**What to produce:**
When you reach the line in the data below that contains "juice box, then", please start repeating lines exactly, and stop after the line that contains "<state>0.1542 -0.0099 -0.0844", repeating nothing else.

**Task material:**
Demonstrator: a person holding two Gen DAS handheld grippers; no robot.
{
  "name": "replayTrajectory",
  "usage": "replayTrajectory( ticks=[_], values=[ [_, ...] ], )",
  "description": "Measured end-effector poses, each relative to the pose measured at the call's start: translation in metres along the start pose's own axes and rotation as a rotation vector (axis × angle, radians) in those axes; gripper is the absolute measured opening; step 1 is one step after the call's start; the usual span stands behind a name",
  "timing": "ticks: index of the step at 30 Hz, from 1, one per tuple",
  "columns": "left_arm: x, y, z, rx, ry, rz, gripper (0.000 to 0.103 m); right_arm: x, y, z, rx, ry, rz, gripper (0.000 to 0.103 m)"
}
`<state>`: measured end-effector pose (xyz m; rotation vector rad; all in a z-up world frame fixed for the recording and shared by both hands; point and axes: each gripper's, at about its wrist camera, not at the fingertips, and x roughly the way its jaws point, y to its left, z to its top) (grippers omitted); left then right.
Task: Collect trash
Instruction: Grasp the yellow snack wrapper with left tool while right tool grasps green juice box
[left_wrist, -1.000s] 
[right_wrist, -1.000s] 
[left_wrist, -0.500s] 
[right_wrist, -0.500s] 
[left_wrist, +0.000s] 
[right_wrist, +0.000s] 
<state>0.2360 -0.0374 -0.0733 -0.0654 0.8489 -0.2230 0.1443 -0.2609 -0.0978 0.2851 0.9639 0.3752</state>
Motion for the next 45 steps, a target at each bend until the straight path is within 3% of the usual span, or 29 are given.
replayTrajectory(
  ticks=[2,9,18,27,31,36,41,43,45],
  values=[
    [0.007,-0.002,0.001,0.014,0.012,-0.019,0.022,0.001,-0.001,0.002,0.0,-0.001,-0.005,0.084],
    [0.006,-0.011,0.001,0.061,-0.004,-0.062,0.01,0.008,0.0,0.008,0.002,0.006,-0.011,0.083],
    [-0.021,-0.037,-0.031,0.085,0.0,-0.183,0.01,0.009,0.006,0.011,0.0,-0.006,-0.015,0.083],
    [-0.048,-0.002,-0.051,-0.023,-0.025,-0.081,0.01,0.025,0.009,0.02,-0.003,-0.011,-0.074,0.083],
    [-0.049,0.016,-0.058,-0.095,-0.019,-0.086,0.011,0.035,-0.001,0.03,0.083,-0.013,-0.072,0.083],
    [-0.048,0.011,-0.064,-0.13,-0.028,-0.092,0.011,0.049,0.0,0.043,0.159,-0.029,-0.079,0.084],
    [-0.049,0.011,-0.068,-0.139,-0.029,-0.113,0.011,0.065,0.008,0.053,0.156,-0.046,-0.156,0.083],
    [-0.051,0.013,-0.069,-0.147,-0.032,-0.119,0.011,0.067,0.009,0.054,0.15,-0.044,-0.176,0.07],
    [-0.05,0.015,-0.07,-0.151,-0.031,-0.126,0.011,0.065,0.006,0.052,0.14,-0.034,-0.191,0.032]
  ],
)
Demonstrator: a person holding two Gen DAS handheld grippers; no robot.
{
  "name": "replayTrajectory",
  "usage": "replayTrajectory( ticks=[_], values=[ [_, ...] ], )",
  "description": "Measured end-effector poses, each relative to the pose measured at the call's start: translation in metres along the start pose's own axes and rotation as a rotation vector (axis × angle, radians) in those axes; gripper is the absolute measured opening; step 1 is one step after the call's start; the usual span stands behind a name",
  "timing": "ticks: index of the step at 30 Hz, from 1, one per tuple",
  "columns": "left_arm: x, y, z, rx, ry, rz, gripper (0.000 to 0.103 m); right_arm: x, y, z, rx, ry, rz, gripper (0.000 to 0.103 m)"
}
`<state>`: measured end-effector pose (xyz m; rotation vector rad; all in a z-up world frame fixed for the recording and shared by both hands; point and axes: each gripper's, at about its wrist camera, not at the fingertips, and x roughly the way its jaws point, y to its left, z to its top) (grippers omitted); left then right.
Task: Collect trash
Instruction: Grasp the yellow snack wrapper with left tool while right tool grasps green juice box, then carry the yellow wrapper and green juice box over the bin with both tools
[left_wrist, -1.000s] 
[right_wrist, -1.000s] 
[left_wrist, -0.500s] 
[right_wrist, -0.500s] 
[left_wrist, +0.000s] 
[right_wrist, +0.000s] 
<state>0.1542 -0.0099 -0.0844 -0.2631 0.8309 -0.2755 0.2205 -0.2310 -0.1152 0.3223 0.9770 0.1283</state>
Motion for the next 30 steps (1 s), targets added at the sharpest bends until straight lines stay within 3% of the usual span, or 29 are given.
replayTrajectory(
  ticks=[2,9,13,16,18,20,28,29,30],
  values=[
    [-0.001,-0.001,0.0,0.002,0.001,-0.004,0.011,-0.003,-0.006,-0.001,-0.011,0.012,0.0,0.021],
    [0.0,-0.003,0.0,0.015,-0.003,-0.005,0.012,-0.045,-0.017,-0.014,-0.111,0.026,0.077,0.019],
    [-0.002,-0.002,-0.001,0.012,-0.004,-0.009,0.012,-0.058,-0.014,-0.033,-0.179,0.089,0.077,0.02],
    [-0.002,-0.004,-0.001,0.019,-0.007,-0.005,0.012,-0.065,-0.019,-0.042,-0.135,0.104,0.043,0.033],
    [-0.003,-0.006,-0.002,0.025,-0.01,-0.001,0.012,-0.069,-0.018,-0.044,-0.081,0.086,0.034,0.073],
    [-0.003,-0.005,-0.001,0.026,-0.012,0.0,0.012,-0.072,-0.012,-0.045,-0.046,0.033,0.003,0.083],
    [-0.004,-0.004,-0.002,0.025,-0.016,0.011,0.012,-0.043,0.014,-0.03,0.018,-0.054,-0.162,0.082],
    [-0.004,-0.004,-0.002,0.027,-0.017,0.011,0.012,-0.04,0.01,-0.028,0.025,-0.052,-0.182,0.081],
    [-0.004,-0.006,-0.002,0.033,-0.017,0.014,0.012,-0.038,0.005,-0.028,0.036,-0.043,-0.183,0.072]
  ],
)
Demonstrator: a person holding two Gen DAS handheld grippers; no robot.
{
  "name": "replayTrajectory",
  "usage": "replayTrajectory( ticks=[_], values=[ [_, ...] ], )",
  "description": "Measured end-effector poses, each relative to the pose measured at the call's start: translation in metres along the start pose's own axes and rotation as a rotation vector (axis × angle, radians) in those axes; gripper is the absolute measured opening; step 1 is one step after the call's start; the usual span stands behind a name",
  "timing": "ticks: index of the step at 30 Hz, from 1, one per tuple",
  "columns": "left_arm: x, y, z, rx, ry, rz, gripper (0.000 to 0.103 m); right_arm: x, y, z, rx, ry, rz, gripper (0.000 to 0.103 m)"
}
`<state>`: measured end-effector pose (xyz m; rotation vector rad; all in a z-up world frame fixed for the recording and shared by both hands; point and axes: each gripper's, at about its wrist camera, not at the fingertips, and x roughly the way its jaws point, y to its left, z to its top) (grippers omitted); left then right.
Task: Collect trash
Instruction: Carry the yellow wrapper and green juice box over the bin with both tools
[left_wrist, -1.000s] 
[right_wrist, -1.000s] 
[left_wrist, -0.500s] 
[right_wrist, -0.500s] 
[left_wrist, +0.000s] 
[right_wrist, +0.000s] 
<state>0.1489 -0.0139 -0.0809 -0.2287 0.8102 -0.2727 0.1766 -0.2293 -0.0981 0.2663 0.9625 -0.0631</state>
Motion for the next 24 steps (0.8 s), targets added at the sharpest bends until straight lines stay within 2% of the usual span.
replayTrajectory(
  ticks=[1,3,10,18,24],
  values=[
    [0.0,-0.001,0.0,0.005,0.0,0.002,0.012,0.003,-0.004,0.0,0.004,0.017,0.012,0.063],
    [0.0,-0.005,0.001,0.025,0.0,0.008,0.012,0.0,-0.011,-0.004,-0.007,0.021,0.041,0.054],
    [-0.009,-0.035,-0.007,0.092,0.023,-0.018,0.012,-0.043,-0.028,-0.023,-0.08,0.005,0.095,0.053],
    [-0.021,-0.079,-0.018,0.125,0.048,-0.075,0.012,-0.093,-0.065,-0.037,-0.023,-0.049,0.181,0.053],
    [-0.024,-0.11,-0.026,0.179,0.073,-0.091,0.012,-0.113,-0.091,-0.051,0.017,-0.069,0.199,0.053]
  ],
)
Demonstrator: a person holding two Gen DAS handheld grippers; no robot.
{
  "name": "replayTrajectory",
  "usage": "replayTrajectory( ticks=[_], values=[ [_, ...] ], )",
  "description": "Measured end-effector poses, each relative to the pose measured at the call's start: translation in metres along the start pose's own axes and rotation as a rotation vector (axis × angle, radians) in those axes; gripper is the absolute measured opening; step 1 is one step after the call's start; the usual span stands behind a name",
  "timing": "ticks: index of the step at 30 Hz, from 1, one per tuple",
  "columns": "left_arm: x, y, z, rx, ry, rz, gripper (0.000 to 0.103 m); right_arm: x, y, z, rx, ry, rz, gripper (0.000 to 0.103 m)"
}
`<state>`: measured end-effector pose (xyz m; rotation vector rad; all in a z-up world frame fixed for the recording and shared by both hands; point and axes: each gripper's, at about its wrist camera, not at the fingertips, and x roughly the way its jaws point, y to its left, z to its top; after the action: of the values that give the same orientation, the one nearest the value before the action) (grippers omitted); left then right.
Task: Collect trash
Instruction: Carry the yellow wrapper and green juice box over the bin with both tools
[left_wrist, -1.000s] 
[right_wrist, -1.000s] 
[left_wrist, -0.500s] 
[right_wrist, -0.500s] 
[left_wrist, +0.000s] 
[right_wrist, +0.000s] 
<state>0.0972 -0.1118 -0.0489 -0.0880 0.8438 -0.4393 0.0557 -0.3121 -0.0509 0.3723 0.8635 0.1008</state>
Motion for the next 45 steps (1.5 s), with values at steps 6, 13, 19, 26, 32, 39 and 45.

**Reply:**
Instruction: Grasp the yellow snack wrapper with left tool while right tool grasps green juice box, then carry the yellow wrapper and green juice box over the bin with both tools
[left_wrist, -1.000s] 
[right_wrist, -1.000s] 
[left_wrist, -0.500s] 
[right_wrist, -0.500s] 
[left_wrist, +0.000s] 
[right_wrist, +0.000s] 
<state>0.1542 -0.0099 -0.0844 -0.2631 0.8309 -0.2755 0.2205 -0.2310 -0.1152 0.3223 0.9770 0.1283</state>

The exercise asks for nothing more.